Борис Борисович не ответил.
— Вы знаете, что я за словом в карман не лезу, — продолжал Гибель Эскадры. — Что скажу, то и случится. Обещал великую славу театру — она уже на пороге. Обещал славу каждому — берите ее. Только для начала слушайте меня…
— Возвращаясь к моему коньяку, — вспомнил Софьин. — Я взял его с собой на переговоры. Когда все бумаги уже подписали, хотел достать эту бутылку и предложить по рюмочке за сделку… Но посмотрел на компанию и передумал. Вокруг негры с переломанными носами. С ними только «Гавану клаб» за милую душу. Поговорили только, пожали руки, похлопали друг друга по спинам и разошлись.
— Много заплатили?
— Даром, — довольно улыбнулся Софьин. — Один миллион американских рублей. Через год Дону Кингу продам миллиончиков за сто. Парня зовут Гильермо Антонио Марти. Это его полное имя. А так, с того самого времени, как Гильермо ребенком впервые вышел на ринг, его зовут Олесьело, что по-испански означает «Привет, небеса!». Это имя мне нравится — оно ему подходит, его и оставим. Я думаю, Дон Кинг только рад будет иметь бойца с таким прозвищем.
— А кто такой Дон Кинг?
— О-о! Это самый уважаемый человек в боксерском мире. Промоутер, который делает чемпионов, продает их и покупает. Устраивает самые важные поединки. С сумасшедшими гонорарами для боксеров. Его собственное состояние никому неизвестно — несколько миллиардов, а то и десятков миллиардов. А вообще он бывший бандит, рекетир, убийца. За два доказанных убийства он отсидел. Очень уважаемый человек.

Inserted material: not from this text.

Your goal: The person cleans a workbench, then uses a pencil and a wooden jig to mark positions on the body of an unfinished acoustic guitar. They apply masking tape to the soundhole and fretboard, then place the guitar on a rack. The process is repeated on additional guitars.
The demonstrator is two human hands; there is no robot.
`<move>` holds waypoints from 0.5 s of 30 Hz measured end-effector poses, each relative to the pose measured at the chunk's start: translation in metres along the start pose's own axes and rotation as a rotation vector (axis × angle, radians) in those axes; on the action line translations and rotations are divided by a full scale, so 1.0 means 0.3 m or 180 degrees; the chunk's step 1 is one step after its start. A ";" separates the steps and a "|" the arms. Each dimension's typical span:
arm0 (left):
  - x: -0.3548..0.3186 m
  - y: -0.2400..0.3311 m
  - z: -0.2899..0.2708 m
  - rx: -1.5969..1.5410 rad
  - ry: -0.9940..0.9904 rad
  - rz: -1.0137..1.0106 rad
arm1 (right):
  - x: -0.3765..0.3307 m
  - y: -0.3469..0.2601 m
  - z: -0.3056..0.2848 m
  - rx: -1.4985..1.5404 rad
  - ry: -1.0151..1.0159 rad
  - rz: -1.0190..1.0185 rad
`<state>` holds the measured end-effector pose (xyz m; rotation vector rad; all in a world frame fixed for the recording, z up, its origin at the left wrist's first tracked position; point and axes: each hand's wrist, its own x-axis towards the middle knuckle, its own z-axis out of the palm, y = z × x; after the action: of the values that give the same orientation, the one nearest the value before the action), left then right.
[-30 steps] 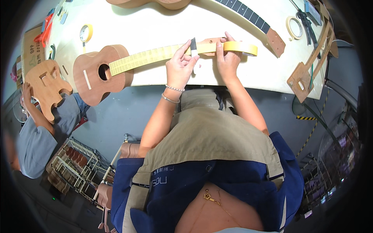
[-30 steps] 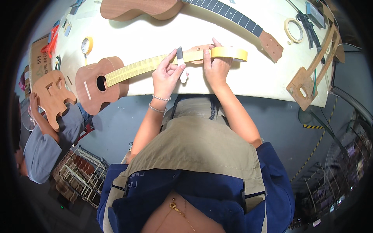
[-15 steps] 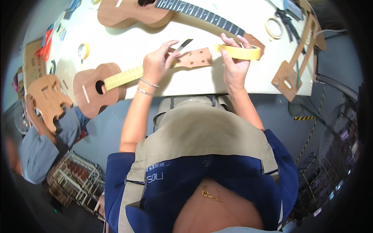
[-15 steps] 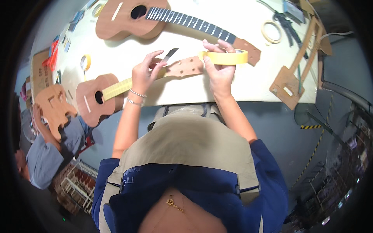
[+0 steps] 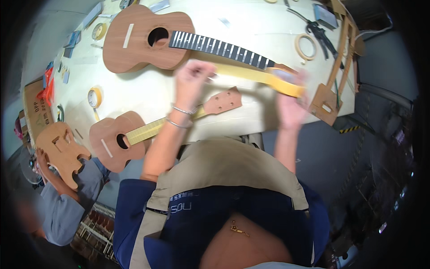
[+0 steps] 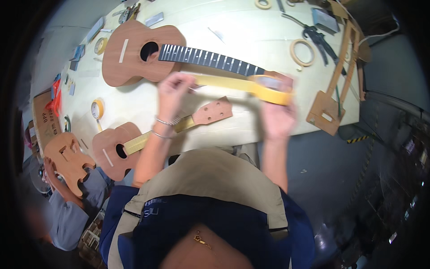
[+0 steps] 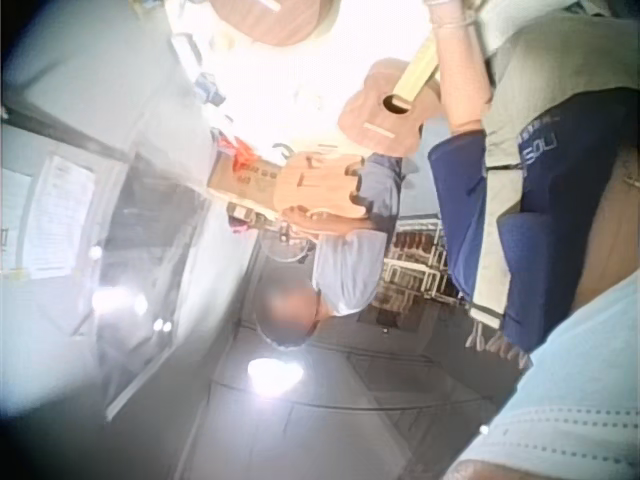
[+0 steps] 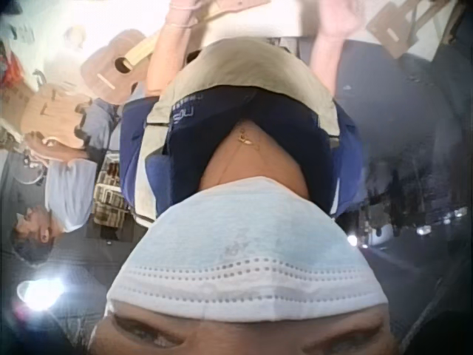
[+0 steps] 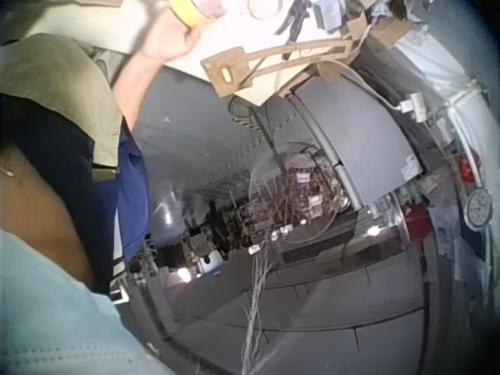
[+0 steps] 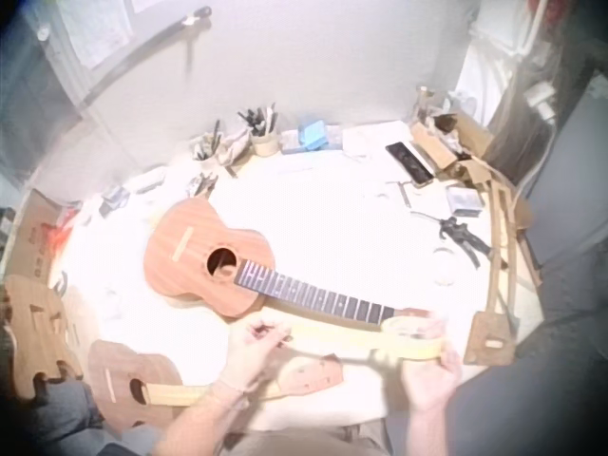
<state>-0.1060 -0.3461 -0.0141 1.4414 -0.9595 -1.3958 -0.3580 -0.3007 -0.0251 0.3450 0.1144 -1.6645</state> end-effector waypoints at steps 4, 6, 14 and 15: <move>0.215 0.048 -0.330 0.1071 0.0635 0.0417 | 0.037 -0.245 0.020 -0.0891 -0.1019 -0.1102; 0.300 0.034 -0.343 0.1882 0.0666 0.1129 | 0.100 -0.202 -0.003 -0.4041 -0.0014 -0.2229; 0.388 0.068 -0.307 0.1786 0.0406 0.0397 | 0.169 -0.166 -0.065 -0.7697 0.0542 -0.1929; 0.393 0.062 -0.312 0.1670 0.0424 0.0338 | 0.171 -0.157 -0.043 -0.7443 0.0827 -0.1842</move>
<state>-0.0039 -0.4562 -0.0354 1.8056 -1.3578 -0.9934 -0.4068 -0.3399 -0.0583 -1.3388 2.1866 -0.9642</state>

Гибель Эскадры закончил свою речь, и теперь все смотрели на Софьина и Веру Бережную. Последние его слова, судя по лицам актеров, слышали все.
— Ну что? — радостно воскликнул Борис Борисович. — У меня налито, у Верочки тоже. Давайте еще раз за дураков!
— Вообще-то я предложил тост за нашего спонсора, — напомнил Скаудер.
— За меня в другой раз, — покачал головой Борис Борисович. — Сначала за тебя, дорогой ты наш и безгрешный Гилберт Янович!
Скаудер побледнел и поставил свой бокал на стол. Все молчали, и вдруг прозвучал голос Стасика:
— Мы все пьем и пьем. Радуемся чему-то. А ведь никто даже не предложил помянуть Элеонору Робертовну! Какая бы она ни была, но плохого театру она ничего не сделала…
— Давайте по порядку, — сказала Алиса Иртеньева.